Canadiens français, un anglicisme patent

Une peinture d'un homme avec une raquette devant un arbre, mettant en valeur le sport traditionnel des Canadiens français. Une peinture d'un homme avec une raquette devant un arbre, mettant en valeur le sport traditionnel des Canadiens français.

François-Xavier Simard, LaMetropole.Com  (Photo principale: Trappeur chaussé de raquettes, 1857.)

Écrivain-géographe natif de Bellechasse, Jean Morisset poursuit depuis quarante ans sa vaste interrogation sur l’identité et le destin des Amériques. Il a notamment enseigné au Département de géographie de l’Université du Québec à Montréal.  Selon lui, les mots «Canadiens français» et « Québécois » ne devraient pas exister, ils sont un non-sens. Le seul mot qui a sa place est celui de « Canadiens ». Voilà, en la résumant grossièrement, la thèse que Morisset défend dans son ouvrage récent Sur la piste du Canada errant.  L’auteur écrit que, dans l’aventure coloniale aux Amériques, la rencontre des Blancs européens et des «Sauvages amériquains» (il respecte la graphie qui avait cours à l’origine) a produit le Canadien qui «demeure à peu près un des seuls ressortissants du Monde Nouveau ».  Puis il ajoute que les Canadiens en vinrent à se désigner eux-mêmes, par aliénation mentale et mimétisme linguistique, sous le vocable de Canadiens français. Ce terme, selon lui, est un anglicisme patent, voire une idée antinomique puisque la France y a recours pour marquer le moment de défrancisation de son ancienne colonie.

 Pierre Le Royer, Coureur des Bois

Pas d’affirmation contre une mère patrie

Les Canadiens sont les Créoles du Canada et, si on décide d’inclure sous une même bannière « l’Haïtien de langue créole, l’Acadien de langue cajun, l’Antillais de langue créole, le Louisianais de langue enjazzée, le Canadien de langue canayenne et le Bois-Brûlé de langue métivée – sans oublier le Franco de langue anglo et la grande tribu de langue mélangée », il doit bien y avoir trente à quarante millions de Francos à l’Ouest de l’Atlantique. En transcendant leur « amériquanité » et leur « européanité », les Canadiens ont perdu «la possibilité d’affirmer un projet collectif». Contrairement au Pérou contre l’Espagne, au Brésil contre le Portugal et aux États-Unis contre l’Angleterre, les Canadiens n’ont pas pu s’affirmer comme État contre leur propre mère-patrie.
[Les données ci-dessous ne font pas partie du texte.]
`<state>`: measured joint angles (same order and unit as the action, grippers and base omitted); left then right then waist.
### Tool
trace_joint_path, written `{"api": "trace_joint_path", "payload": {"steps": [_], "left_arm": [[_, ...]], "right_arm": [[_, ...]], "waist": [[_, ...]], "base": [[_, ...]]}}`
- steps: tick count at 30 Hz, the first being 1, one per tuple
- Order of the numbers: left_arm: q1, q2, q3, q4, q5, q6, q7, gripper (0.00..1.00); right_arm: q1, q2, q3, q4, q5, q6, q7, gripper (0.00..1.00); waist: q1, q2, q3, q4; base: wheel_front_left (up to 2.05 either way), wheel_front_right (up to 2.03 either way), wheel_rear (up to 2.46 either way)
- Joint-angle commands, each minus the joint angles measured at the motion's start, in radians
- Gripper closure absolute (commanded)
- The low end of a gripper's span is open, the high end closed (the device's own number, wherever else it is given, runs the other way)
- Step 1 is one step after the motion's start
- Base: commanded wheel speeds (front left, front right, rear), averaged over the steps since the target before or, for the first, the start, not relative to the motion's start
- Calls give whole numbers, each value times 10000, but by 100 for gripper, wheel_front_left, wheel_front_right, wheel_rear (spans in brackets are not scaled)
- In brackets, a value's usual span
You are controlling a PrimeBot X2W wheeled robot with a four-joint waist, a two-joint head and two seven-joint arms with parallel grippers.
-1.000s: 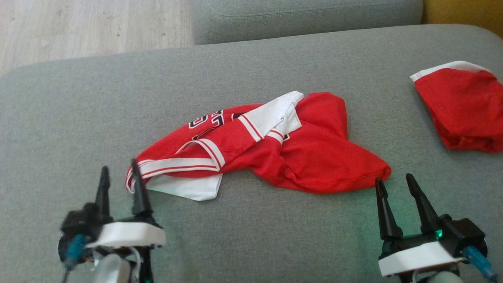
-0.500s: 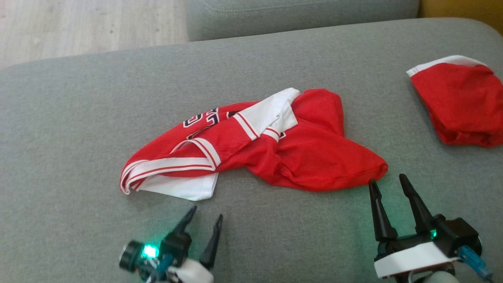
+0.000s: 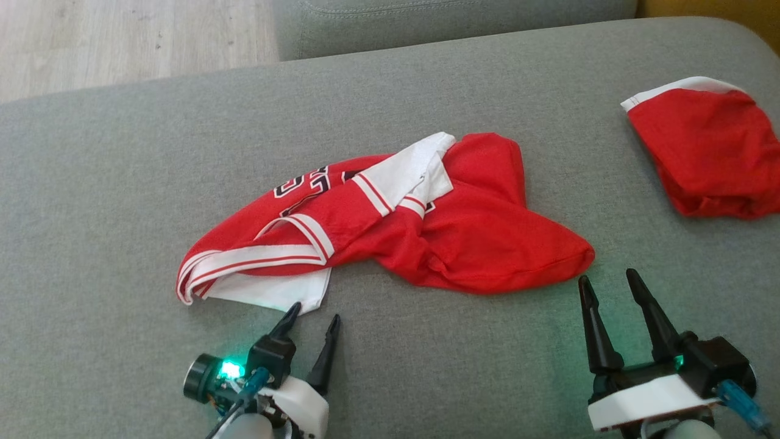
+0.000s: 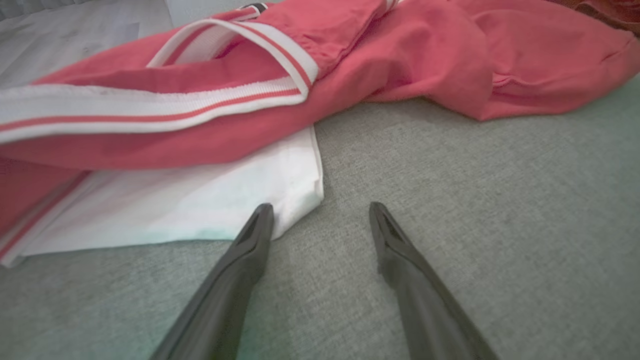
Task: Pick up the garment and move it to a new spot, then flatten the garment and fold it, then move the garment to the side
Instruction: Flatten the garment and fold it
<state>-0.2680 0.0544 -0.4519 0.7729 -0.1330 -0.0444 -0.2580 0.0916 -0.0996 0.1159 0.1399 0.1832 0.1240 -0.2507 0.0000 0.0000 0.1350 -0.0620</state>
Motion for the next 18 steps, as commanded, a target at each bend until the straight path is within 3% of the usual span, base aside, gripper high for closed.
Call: {"api": "trace_joint_path", "payload": {"steps": [1,5,7,13,18], "left_arm": [[-362,62,314,-17,-71,-6,-36,14],[-515,47,338,156,-117,-28,-37,66],[-599,44,355,316,-134,-38,-37,100],[-752,57,504,243,-223,-5,-37,100],[-529,505,1039,-1265,-203,374,-37,100]], "right_arm": [[-305,-150,183,-321,-28,67,-111,0],[-329,-173,185,-342,-36,67,-111,0],[-346,-189,197,-343,-38,67,-111,0],[-365,-215,138,-318,-32,67,-111,0],[-490,-236,2,-141,22,67,-111,0]], "waist": [[0,0,23,25],[0,0,73,77],[0,0,92,92],[0,0,96,183],[0,0,116,370]], "base": [[0,0,0],[0,0,0],[0,0,0],[0,0,0],[0,0,0]]}}
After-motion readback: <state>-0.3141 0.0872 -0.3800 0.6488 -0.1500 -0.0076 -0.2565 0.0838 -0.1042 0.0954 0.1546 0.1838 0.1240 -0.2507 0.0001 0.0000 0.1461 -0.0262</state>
Il n’y a jamais eu de Canadians

Morisset souligne qu’il n’y a jamais eu de Canadians, mais plutôt des British North Americans. Ils se sont toujours définis par la négative, ajoute-t-il: « We are not French Canadians… We are not Yanquis, we are not…» Aux yeux de l’auteur, le Canada et les Canadiens signifient fondamentalement le Québec et les Québécois. Le Canadien fit le tout premier ressortissant du Nouveau Monde à ne disposer que d’une identité issue du Monde Nouveau.

Jean Morisset, Sur la piste du Canada errant, essai, Montréal, Éditions du Boréal, 2018, 368 pages, 29,95 $.